◆ **ACTION ITEM**:
Restate the material below word for word, from its first line to its last.

◆ **DATASET CONTENT**:

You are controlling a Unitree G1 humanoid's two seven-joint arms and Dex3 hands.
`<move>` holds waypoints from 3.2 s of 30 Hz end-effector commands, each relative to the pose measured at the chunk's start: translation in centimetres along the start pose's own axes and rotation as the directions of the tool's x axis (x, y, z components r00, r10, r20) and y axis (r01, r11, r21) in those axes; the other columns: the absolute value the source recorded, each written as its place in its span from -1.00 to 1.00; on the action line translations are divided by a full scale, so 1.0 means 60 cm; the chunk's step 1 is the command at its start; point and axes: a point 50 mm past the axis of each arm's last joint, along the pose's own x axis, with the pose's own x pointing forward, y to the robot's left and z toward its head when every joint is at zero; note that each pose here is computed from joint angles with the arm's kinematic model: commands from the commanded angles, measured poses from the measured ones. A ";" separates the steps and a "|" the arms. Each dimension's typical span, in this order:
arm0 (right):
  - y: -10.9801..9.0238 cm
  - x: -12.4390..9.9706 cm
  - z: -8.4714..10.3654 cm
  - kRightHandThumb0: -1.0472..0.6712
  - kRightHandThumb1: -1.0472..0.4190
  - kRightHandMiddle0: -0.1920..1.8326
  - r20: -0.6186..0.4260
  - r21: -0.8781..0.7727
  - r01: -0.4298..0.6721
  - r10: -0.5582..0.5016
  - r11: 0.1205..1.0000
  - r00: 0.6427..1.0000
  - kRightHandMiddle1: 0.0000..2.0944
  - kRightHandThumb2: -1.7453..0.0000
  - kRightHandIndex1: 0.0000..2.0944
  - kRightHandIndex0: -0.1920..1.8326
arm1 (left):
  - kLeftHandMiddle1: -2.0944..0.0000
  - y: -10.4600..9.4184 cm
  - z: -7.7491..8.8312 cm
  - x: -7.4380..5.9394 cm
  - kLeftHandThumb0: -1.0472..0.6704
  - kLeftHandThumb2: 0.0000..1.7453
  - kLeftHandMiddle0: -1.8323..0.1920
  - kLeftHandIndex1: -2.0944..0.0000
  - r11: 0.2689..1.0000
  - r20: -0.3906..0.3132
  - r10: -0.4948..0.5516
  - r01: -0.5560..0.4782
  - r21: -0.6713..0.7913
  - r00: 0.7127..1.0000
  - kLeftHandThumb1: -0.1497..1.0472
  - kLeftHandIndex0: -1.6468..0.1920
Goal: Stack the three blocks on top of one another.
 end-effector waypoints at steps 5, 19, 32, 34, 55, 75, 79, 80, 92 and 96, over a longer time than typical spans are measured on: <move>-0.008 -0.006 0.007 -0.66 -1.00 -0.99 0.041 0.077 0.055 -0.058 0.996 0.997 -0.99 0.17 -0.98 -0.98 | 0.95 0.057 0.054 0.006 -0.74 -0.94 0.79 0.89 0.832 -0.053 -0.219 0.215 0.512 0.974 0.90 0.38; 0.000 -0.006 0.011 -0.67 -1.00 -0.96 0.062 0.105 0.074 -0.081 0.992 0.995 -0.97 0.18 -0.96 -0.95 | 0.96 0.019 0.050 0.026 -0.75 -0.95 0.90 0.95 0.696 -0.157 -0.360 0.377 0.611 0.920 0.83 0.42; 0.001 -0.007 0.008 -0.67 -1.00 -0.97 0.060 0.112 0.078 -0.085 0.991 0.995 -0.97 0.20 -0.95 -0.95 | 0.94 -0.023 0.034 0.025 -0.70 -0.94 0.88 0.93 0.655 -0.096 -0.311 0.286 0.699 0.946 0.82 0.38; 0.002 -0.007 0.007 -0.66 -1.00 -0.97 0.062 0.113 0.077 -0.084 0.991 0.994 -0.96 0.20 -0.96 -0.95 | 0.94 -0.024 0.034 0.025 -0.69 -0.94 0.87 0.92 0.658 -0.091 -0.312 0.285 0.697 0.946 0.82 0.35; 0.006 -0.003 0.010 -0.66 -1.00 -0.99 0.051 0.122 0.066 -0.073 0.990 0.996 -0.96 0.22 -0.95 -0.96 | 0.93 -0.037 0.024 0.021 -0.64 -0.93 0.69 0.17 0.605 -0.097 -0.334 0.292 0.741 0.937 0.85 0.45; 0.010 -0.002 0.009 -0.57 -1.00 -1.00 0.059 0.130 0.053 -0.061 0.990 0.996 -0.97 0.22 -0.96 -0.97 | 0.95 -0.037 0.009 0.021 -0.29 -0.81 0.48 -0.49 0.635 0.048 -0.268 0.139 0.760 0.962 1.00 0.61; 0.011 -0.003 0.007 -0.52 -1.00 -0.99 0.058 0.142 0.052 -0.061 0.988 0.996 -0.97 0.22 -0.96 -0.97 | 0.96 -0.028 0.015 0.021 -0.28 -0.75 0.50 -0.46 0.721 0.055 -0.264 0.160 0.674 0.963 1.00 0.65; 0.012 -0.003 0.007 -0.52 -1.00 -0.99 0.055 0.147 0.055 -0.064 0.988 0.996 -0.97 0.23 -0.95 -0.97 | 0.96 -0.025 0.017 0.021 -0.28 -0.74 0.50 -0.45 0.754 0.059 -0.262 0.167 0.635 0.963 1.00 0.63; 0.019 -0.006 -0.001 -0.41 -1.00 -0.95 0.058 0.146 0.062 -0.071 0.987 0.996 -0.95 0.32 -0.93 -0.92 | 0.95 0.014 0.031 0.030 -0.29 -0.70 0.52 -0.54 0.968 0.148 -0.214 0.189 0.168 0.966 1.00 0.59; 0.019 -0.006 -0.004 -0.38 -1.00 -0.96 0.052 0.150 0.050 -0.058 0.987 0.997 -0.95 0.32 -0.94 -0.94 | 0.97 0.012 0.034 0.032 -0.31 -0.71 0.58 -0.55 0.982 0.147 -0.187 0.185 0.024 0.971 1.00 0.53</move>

◆ **REPLY TO THE TASK**:
You are controlling a Unitree G1 humanoid's two seven-joint arms and Dex3 hands.
`<move>` holds waypoints from 3.2 s of 30 Hz end-effector commands, each relative to the pose measured at the chunk's start: translation in centimetres along the start pose's own axes and rotation as the directions of the tool's x axis (x, y, z components r00, r10, r20) and y axis (r01, r11, r21) in those axes; the other columns: the absolute value the source recorded, each written as its place in its span from -1.00 to 1.00; on the action line translations are divided by a full scale, so 1.0 means 60 cm; the chunk's step 1 is the command at its start; point and axes: a point 50 mm past the axis of each arm's last joint, along the pose's own x axis, with the pose's own x pointing forward, y to the robot's left and z toward its head when every joint is at zero; note that each pose here is computed from joint angles with the arm's kinematic model: commands from the commanded angles, measured poses from the measured ones. A ";" separates the steps and a "|" the arms. Each dimension's typical span, in this order:
arm0 (right):
  - y: -10.9801..9.0238 cm
  - x: -12.4390..9.9706 cm
  - z: -8.4714..10.3654 cm
  - kRightHandThumb0: -1.0472..0.6712
  - kRightHandThumb1: -1.0472..0.4190
  - kRightHandMiddle0: -0.1920..1.8326
  - r20: -0.6186..0.4260
  - r21: -0.8781..0.7727
  - r01: -0.4298..0.6721
  - r10: -0.5582..0.5016
  - r11: 0.1205..1.0000
  - r00: 0.6427..1.0000
  - kRightHandMiddle1: 0.0000..2.0944
  - kRightHandThumb2: -1.7453..0.0000
  - kRightHandIndex1: 0.0000..2.0944
  - kRightHandIndex0: -0.1920..1.8326
arm1 (left):
  - kLeftHandMiddle1: -2.0944..0.0000
  - y: -10.4600..9.4184 cm
  - z: -7.7491..8.8312 cm
  - x: -7.4380..5.9394 cm
  - kLeftHandThumb0: -1.0472..0.6704
  - kLeftHandThumb2: 0.0000..1.7453
  - kLeftHandMiddle0: -1.8323..0.1920
  - kLeftHandIndex1: -2.0944..0.0000
  - r11: 0.2689..1.0000
  - r20: -0.3906..0.3132
  - r10: -0.4948..0.5516
  - r01: -0.5560..0.4782
  - r21: -0.6713..0.7913
  - r00: 0.7127..1.0000
  - kLeftHandThumb1: -0.1497..1.0472
  - kLeftHandIndex0: -1.6468..0.1920
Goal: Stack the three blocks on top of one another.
 end-effector waypoints at steps 5, 19, 32, 34, 55, 75, 79, 80, 92 and 96, over a longer time than typical spans are measured on: <move>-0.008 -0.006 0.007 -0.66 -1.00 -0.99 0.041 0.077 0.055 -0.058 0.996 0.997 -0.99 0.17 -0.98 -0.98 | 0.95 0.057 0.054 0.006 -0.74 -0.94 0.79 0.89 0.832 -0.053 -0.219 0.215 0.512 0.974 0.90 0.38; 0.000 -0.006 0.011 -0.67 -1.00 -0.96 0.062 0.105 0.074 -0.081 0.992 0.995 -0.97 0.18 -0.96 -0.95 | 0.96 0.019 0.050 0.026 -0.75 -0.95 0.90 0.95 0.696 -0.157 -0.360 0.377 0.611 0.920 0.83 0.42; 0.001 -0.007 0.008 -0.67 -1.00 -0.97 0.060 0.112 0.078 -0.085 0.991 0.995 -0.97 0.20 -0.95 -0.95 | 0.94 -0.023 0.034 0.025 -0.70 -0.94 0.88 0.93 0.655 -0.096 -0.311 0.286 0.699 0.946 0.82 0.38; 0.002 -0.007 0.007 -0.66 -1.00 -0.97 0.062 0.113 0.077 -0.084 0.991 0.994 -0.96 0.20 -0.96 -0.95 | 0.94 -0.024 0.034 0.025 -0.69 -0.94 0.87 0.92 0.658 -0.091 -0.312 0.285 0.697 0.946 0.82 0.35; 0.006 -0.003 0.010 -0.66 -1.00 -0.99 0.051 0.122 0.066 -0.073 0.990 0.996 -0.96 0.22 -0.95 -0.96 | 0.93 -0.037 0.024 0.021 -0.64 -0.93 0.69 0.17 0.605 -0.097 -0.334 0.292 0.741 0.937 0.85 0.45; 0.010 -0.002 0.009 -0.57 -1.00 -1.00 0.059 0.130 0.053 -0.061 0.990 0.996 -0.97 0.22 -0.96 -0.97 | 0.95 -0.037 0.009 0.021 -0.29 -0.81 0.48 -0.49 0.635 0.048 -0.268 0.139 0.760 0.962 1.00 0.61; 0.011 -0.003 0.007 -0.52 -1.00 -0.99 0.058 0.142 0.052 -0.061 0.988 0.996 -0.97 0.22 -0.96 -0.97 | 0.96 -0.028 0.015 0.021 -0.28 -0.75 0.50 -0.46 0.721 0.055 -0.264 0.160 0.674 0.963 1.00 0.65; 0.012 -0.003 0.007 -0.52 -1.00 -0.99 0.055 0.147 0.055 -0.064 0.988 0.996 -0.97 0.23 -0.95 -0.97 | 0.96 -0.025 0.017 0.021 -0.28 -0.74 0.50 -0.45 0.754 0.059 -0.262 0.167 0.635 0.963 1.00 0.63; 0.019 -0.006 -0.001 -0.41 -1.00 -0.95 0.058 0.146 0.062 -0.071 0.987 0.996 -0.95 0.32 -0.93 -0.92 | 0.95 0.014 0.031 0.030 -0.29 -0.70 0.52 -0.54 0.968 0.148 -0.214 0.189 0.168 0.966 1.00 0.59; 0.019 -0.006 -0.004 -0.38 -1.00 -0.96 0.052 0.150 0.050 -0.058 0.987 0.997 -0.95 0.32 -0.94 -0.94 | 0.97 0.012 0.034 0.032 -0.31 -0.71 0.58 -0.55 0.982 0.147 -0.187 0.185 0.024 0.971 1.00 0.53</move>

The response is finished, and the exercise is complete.